John was on the hospital bed and I was next to him. No one was in the room, my eyes were puffy because of how much i cried and I was holding John's hand, hoping that he will come back. I flinched when someone squeezed my hand. "Jaren.." a sore voice came from my bestfriend. "JOHN!" I got up and hugged him, trying my best not to touch his wrists. He slowly got in a sitting position and looked at me again. This time I was crying again. He wiped my tears and I smiled at him sitting back at my spot again. I broke the silence between us. "Don't ever do that again you dummy.. You scared me so much." He smiled, squeezed my hand and said "I won't, I promise."

It was silent, again. Until this time John broke the silence between us. "Jaren?" "Yeah, John?" "I..am in love with you. Very much. I don't think I can hold it in anymore. For years I loved you and I don't think I can hold it." He said, his voice shaking a bit.

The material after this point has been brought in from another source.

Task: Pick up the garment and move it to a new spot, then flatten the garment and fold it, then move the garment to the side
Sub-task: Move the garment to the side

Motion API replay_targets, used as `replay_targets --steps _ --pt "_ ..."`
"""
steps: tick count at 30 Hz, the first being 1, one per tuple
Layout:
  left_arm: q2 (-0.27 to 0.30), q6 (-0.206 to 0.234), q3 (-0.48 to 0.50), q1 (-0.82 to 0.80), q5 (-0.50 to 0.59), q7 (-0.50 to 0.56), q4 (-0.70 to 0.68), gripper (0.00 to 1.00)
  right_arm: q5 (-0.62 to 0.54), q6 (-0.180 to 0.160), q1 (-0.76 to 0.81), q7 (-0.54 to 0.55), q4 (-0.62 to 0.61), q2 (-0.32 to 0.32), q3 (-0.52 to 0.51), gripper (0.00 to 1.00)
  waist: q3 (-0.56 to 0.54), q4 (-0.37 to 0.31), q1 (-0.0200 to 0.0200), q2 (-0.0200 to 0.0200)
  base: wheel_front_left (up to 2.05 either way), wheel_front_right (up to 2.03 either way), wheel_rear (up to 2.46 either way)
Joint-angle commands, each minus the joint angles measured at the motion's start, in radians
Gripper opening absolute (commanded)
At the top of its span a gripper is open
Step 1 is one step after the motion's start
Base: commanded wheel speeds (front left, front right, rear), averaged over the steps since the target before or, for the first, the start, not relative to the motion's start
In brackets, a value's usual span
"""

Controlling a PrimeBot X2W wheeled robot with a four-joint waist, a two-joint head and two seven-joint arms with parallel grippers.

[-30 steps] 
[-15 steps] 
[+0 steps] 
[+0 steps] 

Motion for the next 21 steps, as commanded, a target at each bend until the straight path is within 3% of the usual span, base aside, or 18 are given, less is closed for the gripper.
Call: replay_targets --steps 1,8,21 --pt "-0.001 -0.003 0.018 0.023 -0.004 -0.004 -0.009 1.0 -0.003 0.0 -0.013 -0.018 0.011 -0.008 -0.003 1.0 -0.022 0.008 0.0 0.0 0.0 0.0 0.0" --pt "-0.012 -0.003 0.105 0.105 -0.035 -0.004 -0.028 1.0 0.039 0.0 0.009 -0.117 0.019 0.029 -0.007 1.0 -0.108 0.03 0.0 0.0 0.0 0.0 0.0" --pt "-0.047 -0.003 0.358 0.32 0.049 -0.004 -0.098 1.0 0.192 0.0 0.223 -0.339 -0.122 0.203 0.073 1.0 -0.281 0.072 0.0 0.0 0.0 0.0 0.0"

I smiled and said "Don't worry, I love you too." I said leaning in and giving his cheek a jentle kiss. He smiled but quickly got a pouty face. "Was that supposed to be a kiss?" He asked blankly. "Yeah." I said shortly. He got close to my face and said "But it's not. This is a kiss." He said as he closed the gap between us. I smiled in the kiss and closed my eyes. Very happy that this was happening.